__What to work on__: A faithful copy is needed. Set down all of the data below exactly.

__Records from a collection__:
----------------------------------------
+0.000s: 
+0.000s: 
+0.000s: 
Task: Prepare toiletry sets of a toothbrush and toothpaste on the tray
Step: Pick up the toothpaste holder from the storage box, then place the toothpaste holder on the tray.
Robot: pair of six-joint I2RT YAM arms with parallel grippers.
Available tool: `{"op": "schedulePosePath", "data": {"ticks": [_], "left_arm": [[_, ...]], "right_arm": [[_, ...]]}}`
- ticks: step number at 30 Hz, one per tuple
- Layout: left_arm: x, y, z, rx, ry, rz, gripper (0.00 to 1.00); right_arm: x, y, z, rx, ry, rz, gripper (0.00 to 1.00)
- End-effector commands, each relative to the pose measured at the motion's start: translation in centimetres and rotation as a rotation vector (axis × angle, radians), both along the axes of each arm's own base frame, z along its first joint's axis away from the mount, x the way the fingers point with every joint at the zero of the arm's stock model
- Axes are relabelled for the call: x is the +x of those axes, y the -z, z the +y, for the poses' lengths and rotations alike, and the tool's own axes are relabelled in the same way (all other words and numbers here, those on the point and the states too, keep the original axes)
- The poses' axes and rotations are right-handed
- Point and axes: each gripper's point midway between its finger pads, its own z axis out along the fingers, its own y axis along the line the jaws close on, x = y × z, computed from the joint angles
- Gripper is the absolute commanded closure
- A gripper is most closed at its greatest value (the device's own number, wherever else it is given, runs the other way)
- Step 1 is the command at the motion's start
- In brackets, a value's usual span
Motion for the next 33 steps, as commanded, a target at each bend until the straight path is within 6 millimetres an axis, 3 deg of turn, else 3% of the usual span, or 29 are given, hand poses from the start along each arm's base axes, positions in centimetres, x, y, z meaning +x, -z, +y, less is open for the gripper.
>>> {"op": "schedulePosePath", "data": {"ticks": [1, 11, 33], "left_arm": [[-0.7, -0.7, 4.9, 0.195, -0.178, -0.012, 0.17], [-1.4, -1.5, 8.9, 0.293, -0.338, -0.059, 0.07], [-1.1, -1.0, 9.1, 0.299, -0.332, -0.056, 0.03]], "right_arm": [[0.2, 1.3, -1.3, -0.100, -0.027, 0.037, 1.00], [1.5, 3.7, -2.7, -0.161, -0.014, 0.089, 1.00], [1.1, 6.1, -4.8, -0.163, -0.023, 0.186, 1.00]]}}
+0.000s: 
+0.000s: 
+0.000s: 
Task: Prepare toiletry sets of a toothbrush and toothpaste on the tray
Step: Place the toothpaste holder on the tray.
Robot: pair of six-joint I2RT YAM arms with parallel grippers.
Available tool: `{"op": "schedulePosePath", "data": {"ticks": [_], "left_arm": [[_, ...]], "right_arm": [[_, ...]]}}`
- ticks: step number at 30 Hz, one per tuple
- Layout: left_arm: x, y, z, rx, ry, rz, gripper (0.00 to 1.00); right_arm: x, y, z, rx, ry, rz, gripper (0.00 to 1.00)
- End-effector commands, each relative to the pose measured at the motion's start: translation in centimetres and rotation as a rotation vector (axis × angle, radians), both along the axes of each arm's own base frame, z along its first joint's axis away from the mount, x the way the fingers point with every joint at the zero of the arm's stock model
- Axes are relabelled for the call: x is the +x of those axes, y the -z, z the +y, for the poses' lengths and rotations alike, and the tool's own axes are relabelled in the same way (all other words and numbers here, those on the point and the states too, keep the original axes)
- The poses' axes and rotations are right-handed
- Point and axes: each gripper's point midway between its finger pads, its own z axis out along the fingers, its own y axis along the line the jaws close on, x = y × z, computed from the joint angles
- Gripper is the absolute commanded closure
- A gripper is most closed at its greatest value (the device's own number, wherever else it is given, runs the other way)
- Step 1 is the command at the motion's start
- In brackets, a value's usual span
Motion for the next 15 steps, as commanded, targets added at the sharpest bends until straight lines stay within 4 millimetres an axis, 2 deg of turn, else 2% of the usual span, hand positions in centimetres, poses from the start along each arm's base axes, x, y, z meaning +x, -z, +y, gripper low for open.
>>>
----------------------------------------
__Reply to the task__:
+0.000s: 
+0.000s: 
+0.000s: 
Task: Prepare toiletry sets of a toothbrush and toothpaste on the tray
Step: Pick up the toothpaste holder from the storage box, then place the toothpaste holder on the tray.
Robot: pair of six-joint I2RT YAM arms with parallel grippers.
Available tool: `{"op": "schedulePosePath", "data": {"ticks": [_], "left_arm": [[_, ...]], "right_arm": [[_, ...]]}}`
- ticks: step number at 30 Hz, one per tuple
- Layout: left_arm: x, y, z, rx, ry, rz, gripper (0.00 to 1.00); right_arm: x, y, z, rx, ry, rz, gripper (0.00 to 1.00)
- End-effector commands, each relative to the pose measured at the motion's start: translation in centimetres and rotation as a rotation vector (axis × angle, radians), both along the axes of each arm's own base frame, z along its first joint's axis away from the mount, x the way the fingers point with every joint at the zero of the arm's stock model
- Axes are relabelled for the call: x is the +x of those axes, y the -z, z the +y, for the poses' lengths and rotations alike, and the tool's own axes are relabelled in the same way (all other words and numbers here, those on the point and the states too, keep the original axes)
- The poses' axes and rotations are right-handed
- Point and axes: each gripper's point midway between its finger pads, its own z axis out along the fingers, its own y axis along the line the jaws close on, x = y × z, computed from the joint angles
- Gripper is the absolute commanded closure
- A gripper is most closed at its greatest value (the device's own number, wherever else it is given, runs the other way)
- Step 1 is the command at the motion's start
- In brackets, a value's usual span
Motion for the next 33 steps, as commanded, a target at each bend until the straight path is within 6 millimetres an axis, 3 deg of turn, else 3% of the usual span, or 29 are given, hand poses from the start along each arm's base axes, positions in centimetres, x, y, z meaning +x, -z, +y, less is open for the gripper.
>>> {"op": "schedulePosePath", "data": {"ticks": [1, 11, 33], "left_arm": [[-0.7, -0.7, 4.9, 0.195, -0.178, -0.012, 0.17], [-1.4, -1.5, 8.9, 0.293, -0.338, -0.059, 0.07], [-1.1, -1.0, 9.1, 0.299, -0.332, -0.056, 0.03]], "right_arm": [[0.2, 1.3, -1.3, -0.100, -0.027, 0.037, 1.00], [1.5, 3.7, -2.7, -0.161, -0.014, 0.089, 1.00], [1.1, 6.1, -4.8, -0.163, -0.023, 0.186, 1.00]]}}
+0.000s: 
+0.000s: 
+0.000s: 
Task: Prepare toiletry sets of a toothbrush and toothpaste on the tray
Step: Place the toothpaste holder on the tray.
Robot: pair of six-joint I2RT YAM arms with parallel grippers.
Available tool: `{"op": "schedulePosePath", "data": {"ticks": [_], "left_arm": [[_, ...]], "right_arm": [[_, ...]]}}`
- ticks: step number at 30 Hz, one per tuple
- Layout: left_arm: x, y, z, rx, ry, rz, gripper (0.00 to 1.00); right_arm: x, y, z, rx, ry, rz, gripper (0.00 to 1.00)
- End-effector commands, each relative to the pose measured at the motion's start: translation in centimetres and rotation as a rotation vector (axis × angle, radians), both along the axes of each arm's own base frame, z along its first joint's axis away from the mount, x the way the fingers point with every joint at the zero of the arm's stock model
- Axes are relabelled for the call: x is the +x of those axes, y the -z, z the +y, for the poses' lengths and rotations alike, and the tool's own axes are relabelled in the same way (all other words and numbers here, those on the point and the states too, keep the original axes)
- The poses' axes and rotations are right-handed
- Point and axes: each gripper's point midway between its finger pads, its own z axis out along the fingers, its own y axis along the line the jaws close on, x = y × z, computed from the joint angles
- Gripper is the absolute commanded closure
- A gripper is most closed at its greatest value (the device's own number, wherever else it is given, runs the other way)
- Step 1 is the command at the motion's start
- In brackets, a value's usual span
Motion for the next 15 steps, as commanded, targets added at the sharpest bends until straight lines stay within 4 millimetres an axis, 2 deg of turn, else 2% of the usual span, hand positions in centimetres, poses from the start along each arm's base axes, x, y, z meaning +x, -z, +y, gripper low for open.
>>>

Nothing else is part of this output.